O apartamento era atapetado de branco e lá havia escultura de Bruno Giorgi. Sentaram-se, tomaram outro drinque e foram para a sala de jantar. Mesa de jacarandá. Garçom servindo à esquerda. Serjoca não sabia comer escargots e atrapalhou-se todo com os talheres especiais. Não gostou. Mas Aurélia gostou muito, se bem que tivesse medo de ter hálito de alho. Mas beberam champanha francesa durante o jantar todo. Ninguém quis sobremesa, queriam apenas café.

E foram para a sala. Aí Serjoca se animou. E começou a falar que não acabava mais. Lançava olhos lânguidos para o industrial. Este ficou espantado com a eloqüência do rapaz bonito. No dia seguinte telefonaria para Aurélia para lhe dizer: o Serjoca é um amor de pessoa.

E marcaram novo encontro. Destava vez num restaurante, o Albamar. Comeram ostras para comerçar. De novo Serjoca teve dificuldade de comer as ostras. Sou um errado, pensou.

mas antes de se encontrarem, Aurélia telefonou para Serjoca: precisava de maquilagem urgente. Ele foi à sua casa.

Então, enquanto era maquilada, pensou: Serjoca está me tirando o rosto.

A impressão era que ele apagava os seus traços: vazia, uma cara só de carne. Carne morena.

Sentiu mal-estar. Pediu licença e foi ao banheiro para se olhar ao espelho. Era isso mesmo que ela imaginara: Serjoca tinha anulado o seu rosto. Mesmo os ossos - e tinha uma ossatura espetacular - mesmo os ossos tinham desaparecido. Ele está me bebendo, pensou, ele vai me destruir. E é por causa do Affonso.

Voltou sem graça. No restaurante quase não falou. Affonso falava mais com Serjoca, mal olhava para Aurélia: estava interessado no rapaz.

Enfim, enfim acabou o almoço.

Serjoca marcou encontro com Affonso para de noite, Aurélia disse que não podia ir, estava cansada. Era mentira: não ia porque não tinha cara para mostrar.

Chegou em casa, tomou um banho de imersão com espuma, ficou pensando: daqui a pouco ele me tira o corpo também. O que fazer para recuperar o que fora seu? A sua individualidade?

Saiu da banheira pensativa. Enxugou-se com uma toalha enorme, vermelha. Sempre pensativa. Pesou-se na balança: estava com bom peso. Daí a pouco ele me tira também o peso, pensou.
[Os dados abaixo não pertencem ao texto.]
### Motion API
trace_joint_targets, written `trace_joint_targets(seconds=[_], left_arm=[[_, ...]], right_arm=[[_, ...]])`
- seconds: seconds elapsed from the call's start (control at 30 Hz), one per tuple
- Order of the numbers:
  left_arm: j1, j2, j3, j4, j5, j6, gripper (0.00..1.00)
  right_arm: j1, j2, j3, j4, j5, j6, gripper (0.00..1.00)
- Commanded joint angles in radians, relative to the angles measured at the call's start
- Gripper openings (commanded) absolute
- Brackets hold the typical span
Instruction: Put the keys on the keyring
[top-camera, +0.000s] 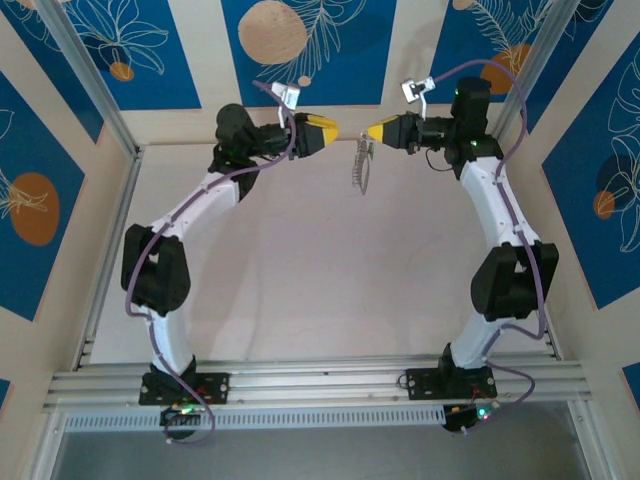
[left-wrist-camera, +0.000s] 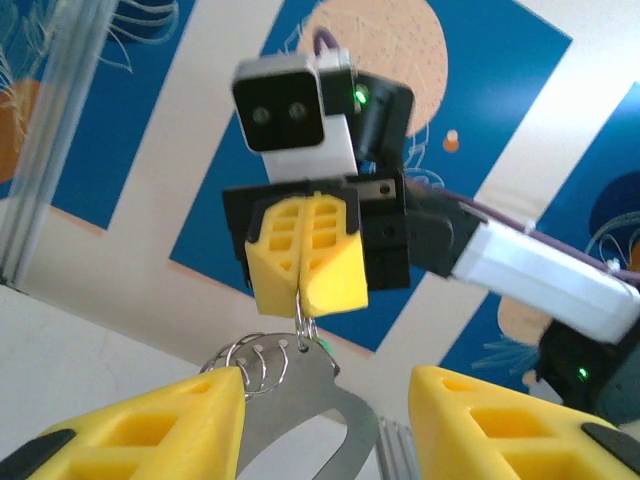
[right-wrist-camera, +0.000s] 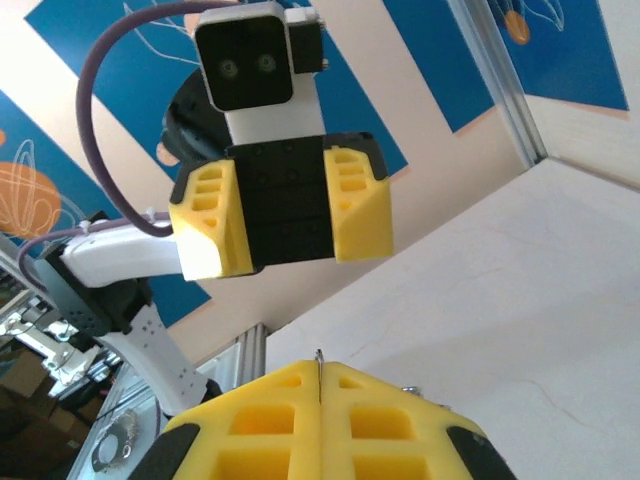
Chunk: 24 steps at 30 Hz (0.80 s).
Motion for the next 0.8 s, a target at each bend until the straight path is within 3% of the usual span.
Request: trace_joint_targets(seconds=[0.0, 0.33, 0.77], left_arm=[[0.012, 0.066, 0.093, -0.177, 0.133, 0.096, 0.46], [0.014, 0.167, 0.242, -0.233, 0.206, 0.113, 0.44], [0.012, 0.216, 0.280, -0.229, 0.221, 0.086, 0.38]], right_arm=[[0.012, 0.065, 0.116, -0.301, -0.087, -0.201, 0.00], [0.052, 0.187, 0.243, -0.431, -0.097, -0.285, 0.00], [0.065, 0.198, 0.235, -0.417, -0.089, -0.282, 0.00]])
Foi ao espelho. Olhou-se profundamente. Mas ela não era mais nada.

- Então - então de súbito deu uma bruta bofetada no lado esquerdo do rosto. Para se acordar. Ficou parada olhando-se. E, como se não bastasse, deu mais duas bofetadas na cara. Para encontrar-se.

E realmente aconteceu.

No espelho viu enfim um rosto humano, triste, delicado. Ela era Aurélia Nascimento. Acabara de nascer. Nas-ci-men-to.